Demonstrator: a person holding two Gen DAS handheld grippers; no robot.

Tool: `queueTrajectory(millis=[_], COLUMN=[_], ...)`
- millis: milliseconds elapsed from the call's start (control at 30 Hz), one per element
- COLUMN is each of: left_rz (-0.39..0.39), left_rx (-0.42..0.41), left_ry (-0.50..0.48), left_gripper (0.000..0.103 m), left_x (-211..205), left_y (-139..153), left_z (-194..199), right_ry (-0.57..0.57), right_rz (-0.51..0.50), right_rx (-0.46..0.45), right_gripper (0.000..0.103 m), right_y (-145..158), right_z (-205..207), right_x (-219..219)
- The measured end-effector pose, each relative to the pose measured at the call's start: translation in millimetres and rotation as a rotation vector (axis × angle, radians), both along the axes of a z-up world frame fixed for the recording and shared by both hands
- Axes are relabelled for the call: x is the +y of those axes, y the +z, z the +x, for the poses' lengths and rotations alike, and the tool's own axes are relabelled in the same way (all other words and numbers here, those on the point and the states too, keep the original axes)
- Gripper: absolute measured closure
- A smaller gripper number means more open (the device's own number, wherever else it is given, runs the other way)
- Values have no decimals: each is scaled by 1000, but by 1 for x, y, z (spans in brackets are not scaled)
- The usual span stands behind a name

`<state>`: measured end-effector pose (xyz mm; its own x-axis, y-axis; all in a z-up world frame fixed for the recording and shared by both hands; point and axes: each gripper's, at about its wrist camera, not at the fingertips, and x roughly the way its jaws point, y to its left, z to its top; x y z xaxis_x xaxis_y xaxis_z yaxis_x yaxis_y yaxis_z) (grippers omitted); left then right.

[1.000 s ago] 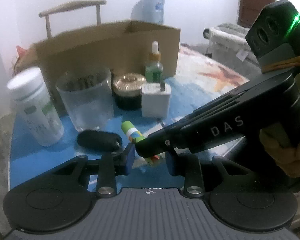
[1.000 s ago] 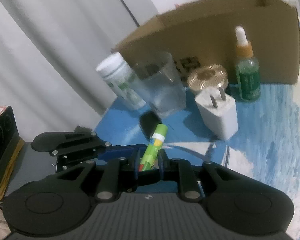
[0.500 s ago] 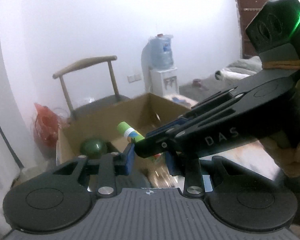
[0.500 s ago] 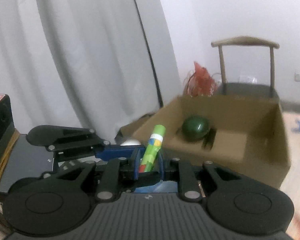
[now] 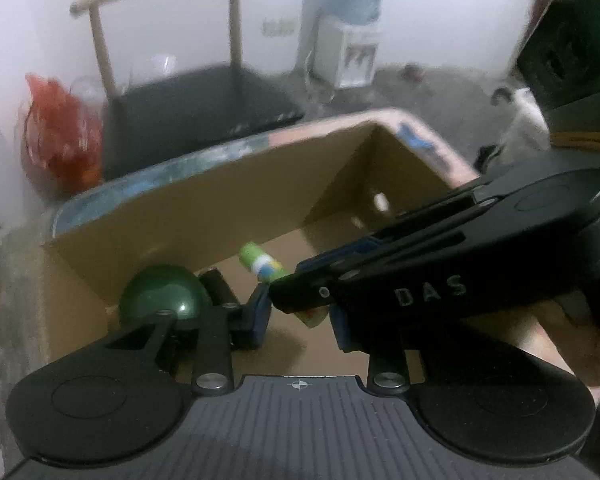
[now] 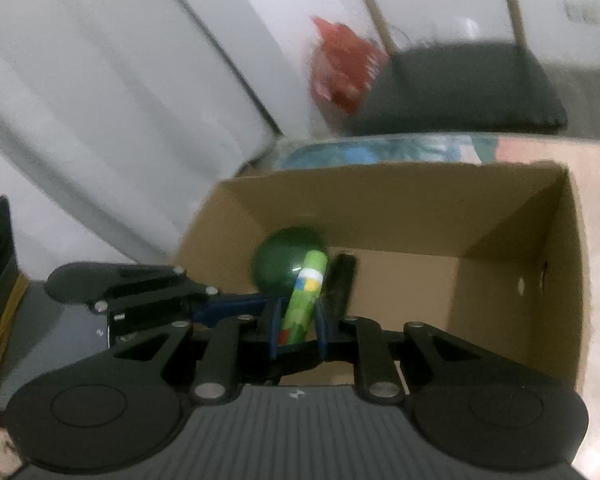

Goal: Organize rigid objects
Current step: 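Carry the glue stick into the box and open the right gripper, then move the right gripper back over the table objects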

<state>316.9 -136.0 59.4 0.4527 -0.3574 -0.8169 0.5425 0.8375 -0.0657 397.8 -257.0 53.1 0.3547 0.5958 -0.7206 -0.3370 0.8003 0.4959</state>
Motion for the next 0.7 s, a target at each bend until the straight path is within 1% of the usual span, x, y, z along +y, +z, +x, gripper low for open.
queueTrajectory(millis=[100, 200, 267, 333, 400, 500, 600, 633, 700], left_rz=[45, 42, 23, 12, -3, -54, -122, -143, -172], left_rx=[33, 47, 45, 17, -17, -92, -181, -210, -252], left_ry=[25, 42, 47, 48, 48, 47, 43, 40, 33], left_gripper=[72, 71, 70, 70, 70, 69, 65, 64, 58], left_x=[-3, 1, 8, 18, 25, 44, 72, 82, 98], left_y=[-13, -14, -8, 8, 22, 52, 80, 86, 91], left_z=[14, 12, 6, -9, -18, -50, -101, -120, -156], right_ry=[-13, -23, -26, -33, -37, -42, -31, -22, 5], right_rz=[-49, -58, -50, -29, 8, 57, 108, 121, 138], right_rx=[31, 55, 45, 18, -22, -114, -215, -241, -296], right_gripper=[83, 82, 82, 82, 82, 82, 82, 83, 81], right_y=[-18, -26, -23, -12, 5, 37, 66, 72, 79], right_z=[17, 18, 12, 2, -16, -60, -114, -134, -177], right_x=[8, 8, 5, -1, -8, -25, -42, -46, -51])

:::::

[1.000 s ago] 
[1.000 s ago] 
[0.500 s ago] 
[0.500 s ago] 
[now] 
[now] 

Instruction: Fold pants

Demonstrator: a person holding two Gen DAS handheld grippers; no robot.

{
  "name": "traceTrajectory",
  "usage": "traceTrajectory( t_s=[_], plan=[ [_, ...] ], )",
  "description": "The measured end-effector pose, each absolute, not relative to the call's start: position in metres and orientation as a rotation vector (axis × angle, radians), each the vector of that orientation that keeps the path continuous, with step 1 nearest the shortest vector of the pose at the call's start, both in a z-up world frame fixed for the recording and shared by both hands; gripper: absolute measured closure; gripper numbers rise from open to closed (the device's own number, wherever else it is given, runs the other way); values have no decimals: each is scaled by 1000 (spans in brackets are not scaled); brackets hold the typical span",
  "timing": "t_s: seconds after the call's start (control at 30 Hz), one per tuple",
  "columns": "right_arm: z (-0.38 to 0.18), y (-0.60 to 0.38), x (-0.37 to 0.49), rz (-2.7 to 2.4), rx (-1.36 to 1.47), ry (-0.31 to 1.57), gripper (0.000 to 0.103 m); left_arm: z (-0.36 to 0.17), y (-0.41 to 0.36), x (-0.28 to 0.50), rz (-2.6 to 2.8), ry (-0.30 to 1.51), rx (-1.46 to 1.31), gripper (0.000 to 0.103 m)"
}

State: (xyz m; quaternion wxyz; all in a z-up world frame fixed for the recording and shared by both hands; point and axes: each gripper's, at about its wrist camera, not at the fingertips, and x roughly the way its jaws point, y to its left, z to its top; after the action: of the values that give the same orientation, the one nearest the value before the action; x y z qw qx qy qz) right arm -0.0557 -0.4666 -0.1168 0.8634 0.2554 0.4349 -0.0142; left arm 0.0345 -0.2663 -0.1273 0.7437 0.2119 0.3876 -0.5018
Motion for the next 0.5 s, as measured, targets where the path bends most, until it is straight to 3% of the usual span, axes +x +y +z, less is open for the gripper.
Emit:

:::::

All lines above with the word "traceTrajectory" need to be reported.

  "name": "traceTrajectory",
  "usage": "traceTrajectory( t_s=[_], plan=[ [_, ...] ], )",

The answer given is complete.